Schmook berichtet lobend von Initiativen von Kollegen östlich der Oder: regionalgeschichtliche Publikationen wie der „Rocznik Chojeński” des Vereins Terra Incognita, das Festungsmuseum Küstrin oder das Museum Meseritz, das sich mit jüdischer Geschichte beschäftigt, und von der deutsch-polnischen Initiative zum Wiederaufbau der Marienkirche in Chojna, in der sich Schmook selbst seit Jahren engagiert. Wieder nicken viele wissend. Ein älterer Herr, der aus der Gegend von Schwiebus stammt, bekennt seinen Glauben in das inzwischen gewachsene Bewusstsein für das gemeinsame Kulturerbe. Und der aus Stettin angereiste Germanist Andrzej Talarczyk berichtet aus eigener Erfahrung, wie er seine Studenten in einem Seminar zu dem aus Pommern stammenden Schriftsteller Uwe Johnson auch für regionales Kulturerbe interessieren konnte.

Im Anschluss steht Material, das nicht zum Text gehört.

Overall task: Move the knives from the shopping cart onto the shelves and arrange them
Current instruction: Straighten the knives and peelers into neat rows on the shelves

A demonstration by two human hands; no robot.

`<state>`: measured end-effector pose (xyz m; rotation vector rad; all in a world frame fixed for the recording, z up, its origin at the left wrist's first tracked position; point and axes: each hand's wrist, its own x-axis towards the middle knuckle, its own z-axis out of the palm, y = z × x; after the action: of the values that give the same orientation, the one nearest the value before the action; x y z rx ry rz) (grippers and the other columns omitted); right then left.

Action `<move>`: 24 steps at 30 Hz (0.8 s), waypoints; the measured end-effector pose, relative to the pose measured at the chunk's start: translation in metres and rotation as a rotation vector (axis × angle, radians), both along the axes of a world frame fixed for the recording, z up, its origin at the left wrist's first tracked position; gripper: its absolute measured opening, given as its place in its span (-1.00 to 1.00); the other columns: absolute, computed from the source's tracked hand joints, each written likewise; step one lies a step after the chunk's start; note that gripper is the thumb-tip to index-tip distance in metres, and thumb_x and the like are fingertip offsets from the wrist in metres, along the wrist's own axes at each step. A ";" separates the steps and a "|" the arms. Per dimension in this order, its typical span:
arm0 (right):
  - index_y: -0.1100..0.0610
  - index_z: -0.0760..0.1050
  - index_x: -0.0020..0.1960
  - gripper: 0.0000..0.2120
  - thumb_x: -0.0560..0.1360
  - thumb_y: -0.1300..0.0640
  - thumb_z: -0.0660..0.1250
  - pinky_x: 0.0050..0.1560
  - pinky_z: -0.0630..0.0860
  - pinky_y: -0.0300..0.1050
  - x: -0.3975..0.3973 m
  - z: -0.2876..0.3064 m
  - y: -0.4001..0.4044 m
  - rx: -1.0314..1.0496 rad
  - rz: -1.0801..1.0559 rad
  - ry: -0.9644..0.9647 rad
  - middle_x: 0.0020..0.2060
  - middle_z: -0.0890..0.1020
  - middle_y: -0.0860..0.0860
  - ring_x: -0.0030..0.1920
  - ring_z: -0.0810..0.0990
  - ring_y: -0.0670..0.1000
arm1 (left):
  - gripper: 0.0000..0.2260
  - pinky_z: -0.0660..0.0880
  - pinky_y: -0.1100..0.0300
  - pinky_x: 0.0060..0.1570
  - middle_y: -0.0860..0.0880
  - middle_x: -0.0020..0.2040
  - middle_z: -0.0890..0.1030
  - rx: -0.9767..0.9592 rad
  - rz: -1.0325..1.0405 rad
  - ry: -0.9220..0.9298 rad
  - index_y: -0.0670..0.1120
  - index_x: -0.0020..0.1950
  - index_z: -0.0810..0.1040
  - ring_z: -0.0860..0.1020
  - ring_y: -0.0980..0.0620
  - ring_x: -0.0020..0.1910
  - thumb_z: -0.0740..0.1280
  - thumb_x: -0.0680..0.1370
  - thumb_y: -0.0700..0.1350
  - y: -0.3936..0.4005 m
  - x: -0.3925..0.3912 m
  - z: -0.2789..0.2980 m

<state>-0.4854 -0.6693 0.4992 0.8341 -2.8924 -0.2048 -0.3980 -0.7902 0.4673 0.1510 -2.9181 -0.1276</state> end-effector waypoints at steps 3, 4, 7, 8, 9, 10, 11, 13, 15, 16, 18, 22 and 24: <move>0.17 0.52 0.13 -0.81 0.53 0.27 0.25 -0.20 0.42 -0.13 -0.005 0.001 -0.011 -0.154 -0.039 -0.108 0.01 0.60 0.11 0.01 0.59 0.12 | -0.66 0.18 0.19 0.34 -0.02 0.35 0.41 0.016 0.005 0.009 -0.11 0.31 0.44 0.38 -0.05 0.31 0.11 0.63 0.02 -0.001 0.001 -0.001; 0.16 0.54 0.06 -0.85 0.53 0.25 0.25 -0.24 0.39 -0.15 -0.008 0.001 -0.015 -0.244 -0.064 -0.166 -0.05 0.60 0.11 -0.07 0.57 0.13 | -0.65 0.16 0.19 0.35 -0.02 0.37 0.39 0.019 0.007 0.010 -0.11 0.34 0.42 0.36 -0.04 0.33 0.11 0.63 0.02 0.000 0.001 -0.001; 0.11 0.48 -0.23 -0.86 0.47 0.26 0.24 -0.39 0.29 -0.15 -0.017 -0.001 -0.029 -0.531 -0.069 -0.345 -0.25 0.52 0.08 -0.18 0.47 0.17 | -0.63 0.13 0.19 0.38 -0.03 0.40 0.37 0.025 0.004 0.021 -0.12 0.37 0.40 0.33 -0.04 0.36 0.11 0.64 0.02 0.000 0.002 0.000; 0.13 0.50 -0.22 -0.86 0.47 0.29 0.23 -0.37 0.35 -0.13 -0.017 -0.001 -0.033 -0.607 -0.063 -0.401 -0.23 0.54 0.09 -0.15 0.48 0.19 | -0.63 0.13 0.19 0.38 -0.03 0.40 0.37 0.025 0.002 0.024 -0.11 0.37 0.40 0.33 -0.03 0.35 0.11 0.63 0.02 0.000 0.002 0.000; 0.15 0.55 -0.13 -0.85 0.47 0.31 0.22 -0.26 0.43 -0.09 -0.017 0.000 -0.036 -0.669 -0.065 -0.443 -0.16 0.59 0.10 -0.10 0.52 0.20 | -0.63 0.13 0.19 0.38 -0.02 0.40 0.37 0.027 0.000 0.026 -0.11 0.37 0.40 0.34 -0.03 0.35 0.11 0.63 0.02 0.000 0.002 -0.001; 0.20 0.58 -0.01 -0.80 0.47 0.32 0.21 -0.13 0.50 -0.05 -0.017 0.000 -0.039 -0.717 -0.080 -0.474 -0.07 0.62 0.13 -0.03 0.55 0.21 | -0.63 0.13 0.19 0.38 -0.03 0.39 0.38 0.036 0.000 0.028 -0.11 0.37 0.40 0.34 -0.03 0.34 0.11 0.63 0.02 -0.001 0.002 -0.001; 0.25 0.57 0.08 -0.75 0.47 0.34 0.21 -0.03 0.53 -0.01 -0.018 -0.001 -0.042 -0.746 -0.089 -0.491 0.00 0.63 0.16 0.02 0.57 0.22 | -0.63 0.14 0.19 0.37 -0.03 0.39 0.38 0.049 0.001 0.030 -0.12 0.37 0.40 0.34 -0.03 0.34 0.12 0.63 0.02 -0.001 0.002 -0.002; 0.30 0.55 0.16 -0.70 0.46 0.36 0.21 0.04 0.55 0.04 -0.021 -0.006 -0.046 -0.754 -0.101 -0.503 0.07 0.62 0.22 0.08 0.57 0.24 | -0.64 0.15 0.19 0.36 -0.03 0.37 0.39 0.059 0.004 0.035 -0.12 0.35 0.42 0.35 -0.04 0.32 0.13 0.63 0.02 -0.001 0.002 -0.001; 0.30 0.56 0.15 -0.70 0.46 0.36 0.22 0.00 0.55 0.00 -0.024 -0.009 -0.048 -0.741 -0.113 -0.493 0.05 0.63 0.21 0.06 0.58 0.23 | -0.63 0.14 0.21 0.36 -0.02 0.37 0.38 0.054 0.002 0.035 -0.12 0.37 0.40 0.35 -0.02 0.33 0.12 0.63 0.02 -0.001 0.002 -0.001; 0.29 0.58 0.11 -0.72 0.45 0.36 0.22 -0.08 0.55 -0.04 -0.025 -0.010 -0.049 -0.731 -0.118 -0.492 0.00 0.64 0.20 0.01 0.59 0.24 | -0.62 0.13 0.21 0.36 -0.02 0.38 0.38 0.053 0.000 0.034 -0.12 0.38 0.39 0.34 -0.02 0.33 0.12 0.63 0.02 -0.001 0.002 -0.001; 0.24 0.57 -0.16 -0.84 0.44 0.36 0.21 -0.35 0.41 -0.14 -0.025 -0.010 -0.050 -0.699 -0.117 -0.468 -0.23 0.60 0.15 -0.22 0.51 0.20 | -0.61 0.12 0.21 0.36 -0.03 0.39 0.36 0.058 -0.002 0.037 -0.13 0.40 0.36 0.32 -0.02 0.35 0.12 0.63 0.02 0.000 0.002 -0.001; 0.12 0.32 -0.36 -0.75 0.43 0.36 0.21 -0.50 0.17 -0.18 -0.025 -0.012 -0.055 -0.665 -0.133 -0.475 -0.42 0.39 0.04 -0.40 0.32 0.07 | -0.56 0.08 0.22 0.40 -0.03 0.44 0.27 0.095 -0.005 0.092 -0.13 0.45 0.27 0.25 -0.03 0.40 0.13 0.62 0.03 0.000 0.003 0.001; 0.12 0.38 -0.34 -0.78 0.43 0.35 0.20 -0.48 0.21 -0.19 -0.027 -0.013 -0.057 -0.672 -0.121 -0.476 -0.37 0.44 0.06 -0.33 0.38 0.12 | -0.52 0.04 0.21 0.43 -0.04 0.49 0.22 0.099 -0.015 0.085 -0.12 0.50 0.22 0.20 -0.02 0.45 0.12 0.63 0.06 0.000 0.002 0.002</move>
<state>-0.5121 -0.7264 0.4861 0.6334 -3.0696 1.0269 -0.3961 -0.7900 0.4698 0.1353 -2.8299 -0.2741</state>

Wer also pflegt das historische Kulturerbe Ostbrandenburgs? Seine heutigen Bewohner: Polen. Und das könnte im Grunde eine gute Nachricht sein. Doch der Historiker Schmook glaubt, dass es neben guter grenzübergreifender Zusammenarbeit auch Probleme gibt, die jeder für sich bearbeiten müsse. Und so äußert Schmook neben dem Lob mehr als einmal den Satz: „Die Polen werden uns den Schneid abkaufen, wenn nicht etwas passiert.”